▸ **AIM OF THE TASK**: Retrieve all lines below that have the string "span".

======== SOURCE MATERIAL ========

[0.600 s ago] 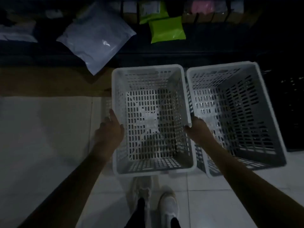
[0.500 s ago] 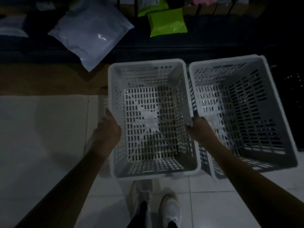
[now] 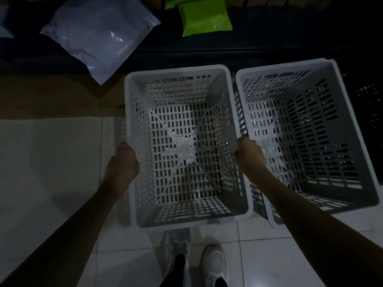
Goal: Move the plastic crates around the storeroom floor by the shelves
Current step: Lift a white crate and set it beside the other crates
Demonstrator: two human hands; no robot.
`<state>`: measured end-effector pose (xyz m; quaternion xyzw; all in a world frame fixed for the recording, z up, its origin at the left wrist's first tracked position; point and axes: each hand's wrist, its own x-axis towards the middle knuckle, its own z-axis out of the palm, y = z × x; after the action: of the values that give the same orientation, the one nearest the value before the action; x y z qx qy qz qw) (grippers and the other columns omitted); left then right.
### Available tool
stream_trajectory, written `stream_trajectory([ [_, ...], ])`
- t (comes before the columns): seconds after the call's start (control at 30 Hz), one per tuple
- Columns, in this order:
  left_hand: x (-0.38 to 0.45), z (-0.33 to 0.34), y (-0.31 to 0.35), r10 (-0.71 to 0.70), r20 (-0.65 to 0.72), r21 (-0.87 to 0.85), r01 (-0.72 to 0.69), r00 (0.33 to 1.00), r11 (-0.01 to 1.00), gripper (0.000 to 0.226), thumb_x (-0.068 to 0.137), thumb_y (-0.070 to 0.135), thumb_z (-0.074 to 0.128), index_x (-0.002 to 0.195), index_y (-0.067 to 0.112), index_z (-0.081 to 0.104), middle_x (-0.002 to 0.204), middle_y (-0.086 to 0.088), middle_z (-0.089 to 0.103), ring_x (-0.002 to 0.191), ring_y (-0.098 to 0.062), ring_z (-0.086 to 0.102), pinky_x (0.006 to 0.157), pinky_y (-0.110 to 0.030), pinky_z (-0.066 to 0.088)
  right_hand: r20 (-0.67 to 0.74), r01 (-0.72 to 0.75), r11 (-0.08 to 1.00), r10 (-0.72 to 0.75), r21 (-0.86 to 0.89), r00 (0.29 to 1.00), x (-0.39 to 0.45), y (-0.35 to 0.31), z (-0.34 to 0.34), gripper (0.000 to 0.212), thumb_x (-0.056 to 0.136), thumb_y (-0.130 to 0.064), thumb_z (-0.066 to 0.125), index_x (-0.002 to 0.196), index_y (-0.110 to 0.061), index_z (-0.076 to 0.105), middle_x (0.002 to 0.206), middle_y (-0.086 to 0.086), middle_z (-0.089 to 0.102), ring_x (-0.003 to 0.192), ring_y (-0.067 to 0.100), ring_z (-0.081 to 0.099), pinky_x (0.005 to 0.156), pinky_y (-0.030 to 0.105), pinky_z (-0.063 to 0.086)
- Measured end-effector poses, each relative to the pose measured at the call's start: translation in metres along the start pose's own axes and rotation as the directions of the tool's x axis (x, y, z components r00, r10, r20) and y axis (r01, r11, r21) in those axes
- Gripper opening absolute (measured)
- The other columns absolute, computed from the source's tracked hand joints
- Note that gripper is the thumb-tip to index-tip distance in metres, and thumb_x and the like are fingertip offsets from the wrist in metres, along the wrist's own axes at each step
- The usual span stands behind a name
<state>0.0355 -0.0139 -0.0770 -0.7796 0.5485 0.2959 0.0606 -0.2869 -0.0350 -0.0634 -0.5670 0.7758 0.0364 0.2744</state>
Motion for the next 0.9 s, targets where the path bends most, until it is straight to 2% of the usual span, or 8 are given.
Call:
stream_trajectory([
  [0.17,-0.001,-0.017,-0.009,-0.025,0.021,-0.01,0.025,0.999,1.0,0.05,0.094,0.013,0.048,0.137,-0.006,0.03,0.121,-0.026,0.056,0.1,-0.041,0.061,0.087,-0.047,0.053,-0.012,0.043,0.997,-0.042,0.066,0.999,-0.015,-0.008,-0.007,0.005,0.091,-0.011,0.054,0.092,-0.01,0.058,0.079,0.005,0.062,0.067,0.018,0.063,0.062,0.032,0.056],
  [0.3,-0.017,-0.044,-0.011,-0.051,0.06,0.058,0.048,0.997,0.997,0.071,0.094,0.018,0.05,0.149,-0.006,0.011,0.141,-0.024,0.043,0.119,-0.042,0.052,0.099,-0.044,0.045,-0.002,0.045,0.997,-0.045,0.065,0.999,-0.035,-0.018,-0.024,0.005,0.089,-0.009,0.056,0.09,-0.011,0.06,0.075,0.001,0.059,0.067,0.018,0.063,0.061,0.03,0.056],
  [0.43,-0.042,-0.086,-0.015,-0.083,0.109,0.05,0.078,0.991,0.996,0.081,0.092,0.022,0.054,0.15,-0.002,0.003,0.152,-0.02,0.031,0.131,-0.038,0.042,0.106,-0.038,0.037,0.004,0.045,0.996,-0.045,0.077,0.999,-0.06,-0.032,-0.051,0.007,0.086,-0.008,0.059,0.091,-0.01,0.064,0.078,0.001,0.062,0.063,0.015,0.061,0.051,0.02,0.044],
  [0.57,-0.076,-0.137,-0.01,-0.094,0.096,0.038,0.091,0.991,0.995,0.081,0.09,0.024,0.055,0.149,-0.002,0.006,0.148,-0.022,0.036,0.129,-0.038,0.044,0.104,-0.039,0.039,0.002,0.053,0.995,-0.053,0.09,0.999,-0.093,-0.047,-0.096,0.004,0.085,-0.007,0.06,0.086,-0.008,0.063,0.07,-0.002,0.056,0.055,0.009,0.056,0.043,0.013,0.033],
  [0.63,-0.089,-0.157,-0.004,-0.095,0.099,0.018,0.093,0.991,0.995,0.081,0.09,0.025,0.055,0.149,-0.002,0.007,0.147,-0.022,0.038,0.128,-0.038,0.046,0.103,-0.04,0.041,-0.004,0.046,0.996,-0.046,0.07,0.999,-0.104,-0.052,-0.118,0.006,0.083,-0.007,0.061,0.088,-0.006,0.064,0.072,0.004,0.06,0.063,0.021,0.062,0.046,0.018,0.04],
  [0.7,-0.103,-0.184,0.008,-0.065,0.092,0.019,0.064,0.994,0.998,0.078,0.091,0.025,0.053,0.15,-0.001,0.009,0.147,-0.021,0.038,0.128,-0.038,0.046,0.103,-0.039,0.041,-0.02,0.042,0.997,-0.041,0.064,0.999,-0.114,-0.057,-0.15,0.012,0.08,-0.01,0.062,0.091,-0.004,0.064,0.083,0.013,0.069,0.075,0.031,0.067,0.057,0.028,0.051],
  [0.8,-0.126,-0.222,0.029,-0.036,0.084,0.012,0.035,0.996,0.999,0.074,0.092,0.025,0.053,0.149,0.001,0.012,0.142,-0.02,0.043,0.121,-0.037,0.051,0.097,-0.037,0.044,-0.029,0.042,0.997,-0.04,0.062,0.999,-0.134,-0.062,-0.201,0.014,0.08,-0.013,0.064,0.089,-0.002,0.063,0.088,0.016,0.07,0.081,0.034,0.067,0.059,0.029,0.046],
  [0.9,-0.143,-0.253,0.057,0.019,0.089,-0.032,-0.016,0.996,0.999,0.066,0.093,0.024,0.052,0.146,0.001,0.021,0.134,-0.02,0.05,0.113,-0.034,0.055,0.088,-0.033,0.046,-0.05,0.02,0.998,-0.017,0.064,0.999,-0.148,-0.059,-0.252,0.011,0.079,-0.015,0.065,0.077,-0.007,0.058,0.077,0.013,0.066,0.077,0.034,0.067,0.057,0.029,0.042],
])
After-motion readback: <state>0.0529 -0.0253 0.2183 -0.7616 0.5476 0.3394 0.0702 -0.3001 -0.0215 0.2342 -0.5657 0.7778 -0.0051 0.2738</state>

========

▸ **RESPONSE FOR THIS EXERCISE**:
- The usual span stands behind a name
Motion for the next 0.9 s, targets where the path bends most, until it is straight to 2% of the usual span, or 8 are given.

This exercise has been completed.